Raw data START
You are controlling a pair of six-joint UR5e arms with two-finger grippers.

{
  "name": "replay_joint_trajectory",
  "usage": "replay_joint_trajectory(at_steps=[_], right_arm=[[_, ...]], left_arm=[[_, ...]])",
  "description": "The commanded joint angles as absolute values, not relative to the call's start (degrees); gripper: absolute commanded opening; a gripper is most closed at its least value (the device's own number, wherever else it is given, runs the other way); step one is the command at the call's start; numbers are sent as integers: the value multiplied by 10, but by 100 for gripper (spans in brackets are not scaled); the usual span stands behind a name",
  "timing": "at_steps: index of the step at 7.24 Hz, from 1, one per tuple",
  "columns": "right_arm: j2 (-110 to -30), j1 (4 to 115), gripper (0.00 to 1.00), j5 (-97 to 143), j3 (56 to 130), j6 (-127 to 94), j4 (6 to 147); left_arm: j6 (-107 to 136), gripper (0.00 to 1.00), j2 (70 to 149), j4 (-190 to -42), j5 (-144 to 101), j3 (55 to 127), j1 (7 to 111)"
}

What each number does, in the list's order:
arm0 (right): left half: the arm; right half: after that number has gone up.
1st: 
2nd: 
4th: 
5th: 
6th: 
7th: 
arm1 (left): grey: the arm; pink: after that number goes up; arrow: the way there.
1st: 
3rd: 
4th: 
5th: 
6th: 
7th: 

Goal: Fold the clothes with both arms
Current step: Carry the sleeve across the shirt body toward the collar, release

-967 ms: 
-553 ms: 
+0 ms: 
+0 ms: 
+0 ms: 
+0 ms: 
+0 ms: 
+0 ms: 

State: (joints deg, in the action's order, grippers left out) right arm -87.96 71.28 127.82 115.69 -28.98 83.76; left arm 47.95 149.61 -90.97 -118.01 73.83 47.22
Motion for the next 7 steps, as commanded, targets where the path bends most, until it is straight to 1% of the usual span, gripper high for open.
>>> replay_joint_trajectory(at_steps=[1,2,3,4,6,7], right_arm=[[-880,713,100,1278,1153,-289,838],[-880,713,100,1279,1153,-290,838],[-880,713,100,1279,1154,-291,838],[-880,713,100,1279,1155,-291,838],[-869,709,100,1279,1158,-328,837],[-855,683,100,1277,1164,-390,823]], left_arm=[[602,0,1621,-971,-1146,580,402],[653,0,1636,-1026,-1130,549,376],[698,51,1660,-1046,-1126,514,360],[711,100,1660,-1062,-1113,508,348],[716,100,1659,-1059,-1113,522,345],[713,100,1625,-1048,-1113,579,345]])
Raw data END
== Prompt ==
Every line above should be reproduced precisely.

== Answer ==
You are controlling a pair of six-joint UR5e arms with two-finger grippers.

{
  "name": "replay_joint_trajectory",
  "usage": "replay_joint_trajectory(at_steps=[_], right_arm=[[_, ...]], left_arm=[[_, ...]])",
  "description": "The commanded joint angles as absolute values, not relative to the call's start (degrees); gripper: absolute commanded opening; a gripper is most closed at its least value (the device's own number, wherever else it is given, runs the other way); step one is the command at the call's start; numbers are sent as integers: the value multiplied by 10, but by 100 for gripper (spans in brackets are not scaled); the usual span stands behind a name",
  "timing": "at_steps: index of the step at 7.24 Hz, from 1, one per tuple",
  "columns": "right_arm: j2 (-110 to -30), j1 (4 to 115), gripper (0.00 to 1.00), j5 (-97 to 143), j3 (56 to 130), j6 (-127 to 94), j4 (6 to 147); left_arm: j6 (-107 to 136), gripper (0.00 to 1.00), j2 (70 to 149), j4 (-190 to -42), j5 (-144 to 101), j3 (55 to 127), j1 (7 to 111)"
}

What each number does, in the list's order:
arm0 (right): left half: the arm; right half: after that number has gone up.
1st: 
2nd: 
4th: 
5th: 
6th: 
7th: 
arm1 (left): grey: the arm; pink: after that number goes up; arrow: the way there.
1st: 
3rd: 
4th: 
5th: 
6th: 
7th: 

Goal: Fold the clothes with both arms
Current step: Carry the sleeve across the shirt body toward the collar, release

-967 ms: 
-553 ms: 
+0 ms: 
+0 ms: 
+0 ms: 
+0 ms: 
+0 ms: 
+0 ms: 

State: (joints deg, in the action's order, grippers left out) right arm -87.96 71.28 127.82 115.69 -28.98 83.76; left arm 47.95 149.61 -90.97 -118.01 73.83 47.22
Motion for the next 7 steps, as commanded, targets where the path bends most, until it is straight to 1% of the usual span, gripper high for open.
>>> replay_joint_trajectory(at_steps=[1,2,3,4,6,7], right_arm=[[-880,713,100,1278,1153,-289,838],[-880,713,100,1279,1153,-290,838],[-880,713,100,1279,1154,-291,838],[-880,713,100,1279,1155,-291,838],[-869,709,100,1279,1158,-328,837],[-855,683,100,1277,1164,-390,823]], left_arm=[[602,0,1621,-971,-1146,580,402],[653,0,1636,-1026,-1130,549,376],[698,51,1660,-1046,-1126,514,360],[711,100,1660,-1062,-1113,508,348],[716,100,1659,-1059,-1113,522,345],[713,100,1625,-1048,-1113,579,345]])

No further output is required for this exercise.